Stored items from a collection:
──────
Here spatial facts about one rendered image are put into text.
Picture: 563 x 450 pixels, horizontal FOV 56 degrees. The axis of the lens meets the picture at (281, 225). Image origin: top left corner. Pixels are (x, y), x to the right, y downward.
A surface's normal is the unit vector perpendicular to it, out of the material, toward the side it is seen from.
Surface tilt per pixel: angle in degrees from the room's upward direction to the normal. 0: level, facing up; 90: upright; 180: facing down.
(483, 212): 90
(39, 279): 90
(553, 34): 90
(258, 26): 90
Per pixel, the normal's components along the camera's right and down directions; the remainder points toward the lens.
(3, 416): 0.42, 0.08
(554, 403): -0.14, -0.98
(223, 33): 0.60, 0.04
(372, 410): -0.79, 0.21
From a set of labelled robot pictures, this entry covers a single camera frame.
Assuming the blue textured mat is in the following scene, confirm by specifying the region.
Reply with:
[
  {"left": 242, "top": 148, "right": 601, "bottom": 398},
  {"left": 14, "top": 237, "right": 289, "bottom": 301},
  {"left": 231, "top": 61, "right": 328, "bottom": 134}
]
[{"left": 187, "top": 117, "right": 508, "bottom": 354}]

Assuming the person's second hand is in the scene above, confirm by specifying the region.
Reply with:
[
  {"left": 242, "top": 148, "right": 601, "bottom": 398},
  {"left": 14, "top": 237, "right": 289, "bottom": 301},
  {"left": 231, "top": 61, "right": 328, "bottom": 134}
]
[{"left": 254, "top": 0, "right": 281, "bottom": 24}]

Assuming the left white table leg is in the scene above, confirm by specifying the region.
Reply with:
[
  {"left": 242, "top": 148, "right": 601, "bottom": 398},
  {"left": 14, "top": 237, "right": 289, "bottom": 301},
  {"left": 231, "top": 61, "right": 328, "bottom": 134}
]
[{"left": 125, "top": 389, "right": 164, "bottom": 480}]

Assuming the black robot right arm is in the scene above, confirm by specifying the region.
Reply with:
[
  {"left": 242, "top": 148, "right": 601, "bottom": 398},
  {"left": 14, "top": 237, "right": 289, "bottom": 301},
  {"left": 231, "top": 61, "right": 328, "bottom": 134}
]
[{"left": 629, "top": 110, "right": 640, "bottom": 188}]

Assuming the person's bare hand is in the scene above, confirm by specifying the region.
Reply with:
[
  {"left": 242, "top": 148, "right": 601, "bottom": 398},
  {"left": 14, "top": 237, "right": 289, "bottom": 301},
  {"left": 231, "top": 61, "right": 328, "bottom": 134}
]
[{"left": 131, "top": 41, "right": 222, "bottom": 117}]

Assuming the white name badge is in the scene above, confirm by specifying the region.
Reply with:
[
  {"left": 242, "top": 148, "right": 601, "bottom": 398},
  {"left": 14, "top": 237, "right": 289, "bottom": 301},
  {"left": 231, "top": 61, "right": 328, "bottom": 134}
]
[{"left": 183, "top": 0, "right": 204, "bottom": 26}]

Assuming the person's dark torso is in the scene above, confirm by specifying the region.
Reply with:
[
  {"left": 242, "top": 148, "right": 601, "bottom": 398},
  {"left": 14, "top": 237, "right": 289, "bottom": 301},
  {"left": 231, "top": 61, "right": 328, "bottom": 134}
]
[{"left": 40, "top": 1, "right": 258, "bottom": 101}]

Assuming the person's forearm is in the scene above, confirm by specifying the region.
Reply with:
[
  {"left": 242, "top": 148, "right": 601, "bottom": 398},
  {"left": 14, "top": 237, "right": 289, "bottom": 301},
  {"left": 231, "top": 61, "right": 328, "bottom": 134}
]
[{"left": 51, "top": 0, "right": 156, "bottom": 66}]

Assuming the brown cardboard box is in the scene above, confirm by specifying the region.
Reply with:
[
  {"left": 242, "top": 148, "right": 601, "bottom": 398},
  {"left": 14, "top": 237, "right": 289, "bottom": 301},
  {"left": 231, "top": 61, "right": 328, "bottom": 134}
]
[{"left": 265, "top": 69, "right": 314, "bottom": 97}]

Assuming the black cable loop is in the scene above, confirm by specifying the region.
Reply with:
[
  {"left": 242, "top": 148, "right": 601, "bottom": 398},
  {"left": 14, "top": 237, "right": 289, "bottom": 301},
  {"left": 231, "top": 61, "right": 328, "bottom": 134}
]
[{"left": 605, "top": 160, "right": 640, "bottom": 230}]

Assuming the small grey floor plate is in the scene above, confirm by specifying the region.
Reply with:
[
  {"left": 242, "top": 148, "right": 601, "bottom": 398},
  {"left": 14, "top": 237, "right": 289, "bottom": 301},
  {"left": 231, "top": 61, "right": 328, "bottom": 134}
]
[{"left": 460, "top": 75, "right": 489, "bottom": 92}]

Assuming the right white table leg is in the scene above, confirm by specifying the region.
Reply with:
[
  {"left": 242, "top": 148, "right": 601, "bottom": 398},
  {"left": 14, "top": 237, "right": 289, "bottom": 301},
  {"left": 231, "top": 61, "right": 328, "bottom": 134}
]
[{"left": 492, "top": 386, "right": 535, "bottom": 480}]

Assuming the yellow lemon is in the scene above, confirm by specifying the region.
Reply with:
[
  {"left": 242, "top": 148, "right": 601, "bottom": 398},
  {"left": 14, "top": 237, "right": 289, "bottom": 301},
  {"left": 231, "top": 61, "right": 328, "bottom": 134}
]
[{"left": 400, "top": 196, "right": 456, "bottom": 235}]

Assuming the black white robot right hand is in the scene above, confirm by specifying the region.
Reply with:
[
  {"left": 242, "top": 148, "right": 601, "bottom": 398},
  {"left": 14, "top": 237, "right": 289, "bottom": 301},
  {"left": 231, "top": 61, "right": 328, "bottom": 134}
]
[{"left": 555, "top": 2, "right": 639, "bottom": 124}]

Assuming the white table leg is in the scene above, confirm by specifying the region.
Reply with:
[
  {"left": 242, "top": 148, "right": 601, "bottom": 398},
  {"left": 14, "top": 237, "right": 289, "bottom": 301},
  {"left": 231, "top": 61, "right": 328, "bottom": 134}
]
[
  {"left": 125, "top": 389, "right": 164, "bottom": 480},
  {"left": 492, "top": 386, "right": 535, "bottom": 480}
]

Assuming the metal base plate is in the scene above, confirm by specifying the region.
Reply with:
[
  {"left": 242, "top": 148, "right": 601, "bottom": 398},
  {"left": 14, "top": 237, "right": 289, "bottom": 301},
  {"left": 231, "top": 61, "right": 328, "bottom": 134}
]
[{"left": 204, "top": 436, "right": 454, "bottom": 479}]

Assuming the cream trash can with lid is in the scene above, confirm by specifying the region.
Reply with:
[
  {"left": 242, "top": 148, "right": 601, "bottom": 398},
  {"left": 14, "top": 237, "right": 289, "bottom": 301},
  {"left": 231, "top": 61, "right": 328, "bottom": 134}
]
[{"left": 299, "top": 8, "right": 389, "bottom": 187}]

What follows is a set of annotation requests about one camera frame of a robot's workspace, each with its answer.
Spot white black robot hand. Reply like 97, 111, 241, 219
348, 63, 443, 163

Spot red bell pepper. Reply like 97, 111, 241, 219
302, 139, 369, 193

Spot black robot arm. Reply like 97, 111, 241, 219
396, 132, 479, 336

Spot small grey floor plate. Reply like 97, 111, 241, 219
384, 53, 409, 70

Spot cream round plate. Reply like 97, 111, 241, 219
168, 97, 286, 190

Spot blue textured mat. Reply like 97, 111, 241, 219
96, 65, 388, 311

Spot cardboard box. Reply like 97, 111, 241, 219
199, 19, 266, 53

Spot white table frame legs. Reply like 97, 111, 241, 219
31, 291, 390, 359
──────
REQUIRED ACTION:
Scan the entries above for the word "toward" and collect each line holding it.

WRITTEN RESPONSE:
A surface's normal is the unit vector perpendicular to it, out of the material, toward the side it is seen from.
Per pixel, the normal's components along the camera's right and down directions; the remainder points toward the lens.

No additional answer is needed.